Но прежде чем он дал согласие, в другой половине вагона случился конфликтный, на повышенных тонах разговор, который не мог ни улучшить мне настроение, ни прибавить боевого духа.

— Это муде на сковороде!.. Вы кому здесь мозги засераете?.. — раздался там, за плащ-палатками, возмущенный охриплый баритон. — Вы годны к строевой службе без ограничений! Вот заключение!.. Вашим лбом башню тяжелого танка заклинить можно, а вы здесь хер-р-рувимой, прынцессой на горошине прикидываетесь!.. Климат не подходит!.. Вы что — стюдентка?.. — произнеся в последнем слове «ю» вместо «у», как это было принято среди офицерства в сороковые годы, настороженно и с явным презрением осведомился тот же властный, с хрипом баритон. — Может, вам со склада бузгальтер выписать, напиз.ник и полпакета ваты?.. Что, будем мэнструировать или честно выполнять свой долг перед Родиной?

— Виноват, товарищ капитан... — жалко проговорил за плащ-палатками сдавленный извиняющийся голос.

— Виноватыми дыры затыкают! А мы вас не в дыру посылаем, а в заслуженную ордена Ленина дивизию! Гордиться надо, а не базарить и склочничать!.. Курильские острова — наш боевой форпост в Тихом океане! Передовой рубеж! Это огромное доверие и честь для офицера! Гордиться надо! Гордиться и благодарить!.. Двойной оклад, двойная выслуга лет, паек — слону не сожрать! — и сто грамм водки в глотку — ежедневно!.. И какого же тебе еще хера надо?.. — переходя на «ты», доверительно и не без удивления спросил все тот же охриплый, повелительный баритон и после короткой паузы приказал: — Явитесь за предписанием завтра к пятнадцати ноль-ноль! Идите!..

...Наконец наступил и мой черед. Из замызганной папочки с моими документами капитан взял заполненный мною анкетный листок и шепелявой скороговоркой зачастил:

— Старший лейтенант Федотов... рождения — двадцать пятого, уроженец Московской области, русский, комсомолец... Общее — десять классов, военное — пехотное училище... Стаж на командных должностях в действующей армии... Командир взвода автоматчиков — четыре месяца... Командир взвода пешей разведки — девять месяцев... Командир разведроты дивизии — четыре месяца... Командир стрелковой роты — в Маньчжурии — один месяц... В плену и окружении со слов не был, на оккупированной территории не проживал... Со слов не судим, дисциплинарных и комсомольских взысканий якобы не имеет... Награжден четырьмя орденами, медаль «За отвагу» и другие... Ранения: три легких и одно тяжелое, контузии — две легких и одна тяжелая... Семейное — холост... Заключение от двадцать пятого сентября: годен к строевой службе без ограничений...

— Холост и годен без ограничений! — с явным удовлетворением повторил подполковник, протянув левую руку и забирая у капитана мою анкету. — Вот кому служить и служить — как медному котелку!

— Разрешите обратиться...

— Надо надеяться, что выпадением памяти, матки и прямой кишки не страдает и жалоб на здоровье нет... — перебив меня и ни к кому, собственно, не обращаясь, как бы рассуждая вслух, неторопливо и не без оттенка шутливости проговорил подполковник, просматривая мои анкетные данные.

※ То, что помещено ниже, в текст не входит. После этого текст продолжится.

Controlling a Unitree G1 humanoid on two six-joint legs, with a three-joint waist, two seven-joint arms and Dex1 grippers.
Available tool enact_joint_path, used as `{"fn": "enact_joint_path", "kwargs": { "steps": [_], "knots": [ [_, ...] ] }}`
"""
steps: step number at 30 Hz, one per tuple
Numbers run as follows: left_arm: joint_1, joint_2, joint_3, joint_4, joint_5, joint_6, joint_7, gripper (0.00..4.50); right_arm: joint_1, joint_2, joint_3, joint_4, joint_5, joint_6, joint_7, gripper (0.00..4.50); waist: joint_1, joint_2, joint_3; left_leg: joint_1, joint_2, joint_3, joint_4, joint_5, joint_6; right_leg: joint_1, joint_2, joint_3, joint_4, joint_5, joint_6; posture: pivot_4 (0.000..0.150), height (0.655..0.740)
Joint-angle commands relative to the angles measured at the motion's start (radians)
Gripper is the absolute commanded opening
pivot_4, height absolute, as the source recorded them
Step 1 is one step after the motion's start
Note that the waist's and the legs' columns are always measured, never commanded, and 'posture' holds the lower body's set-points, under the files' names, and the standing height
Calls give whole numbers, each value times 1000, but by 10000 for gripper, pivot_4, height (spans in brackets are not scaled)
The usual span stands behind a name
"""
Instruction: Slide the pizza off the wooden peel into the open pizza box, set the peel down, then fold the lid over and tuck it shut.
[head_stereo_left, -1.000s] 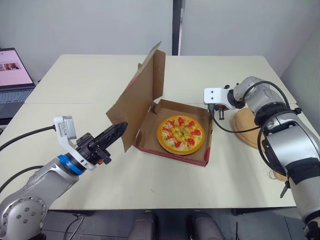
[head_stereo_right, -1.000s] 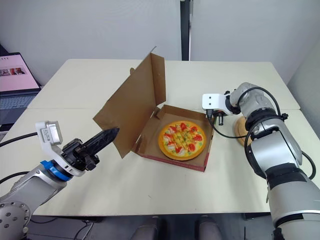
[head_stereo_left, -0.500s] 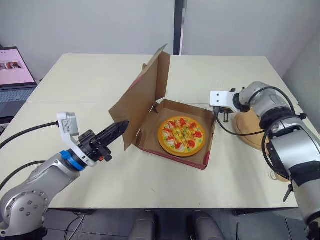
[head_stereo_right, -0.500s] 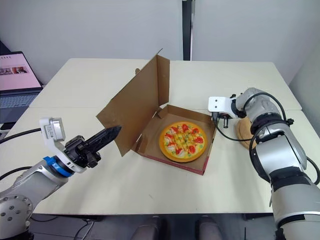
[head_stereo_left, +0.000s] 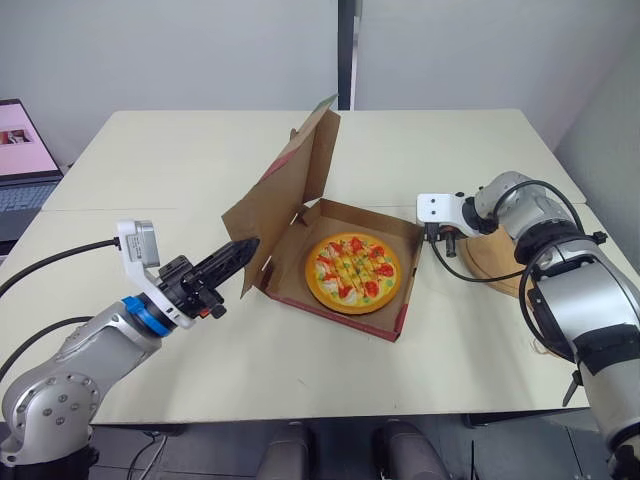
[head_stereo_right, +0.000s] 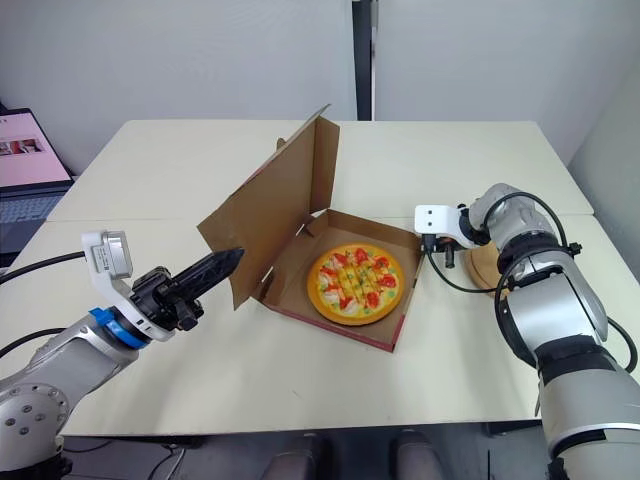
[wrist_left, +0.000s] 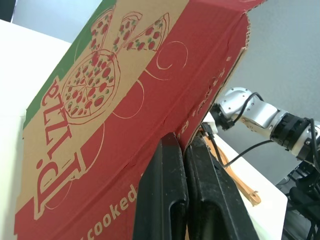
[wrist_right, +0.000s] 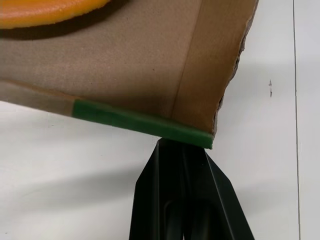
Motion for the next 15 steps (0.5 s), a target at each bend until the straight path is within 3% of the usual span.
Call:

— Так точно! — подтвердил я. — Разрешите доложить...

— Хорошая биография... — снова перебивая меня, заметил подполковник и, подняв голову, уточнил: — Перспективная!.. Есть соображение назначить вас командиром роты автоматчиков в прославленное трижды орденоносное соединение, — приподнятым голосом значительно проговорил он. — Служить там — высокая честь для офицеров, и с таким боевым опытом, как у вас...

— Разрешите, товарищ подполковник... В мае месяце... в Германии я сдал предварительные экзамены в Академию имени Фрунзе, прошел собеседование и...

— Не тормозите!.. — вскинув страшную обгорелую голову и глядя на меня мрачно и, более того, с неприязнью, вдруг недовольно воскликнул или даже вскричал майор. — Вы что — фордыбачничать?.. Кар-роче!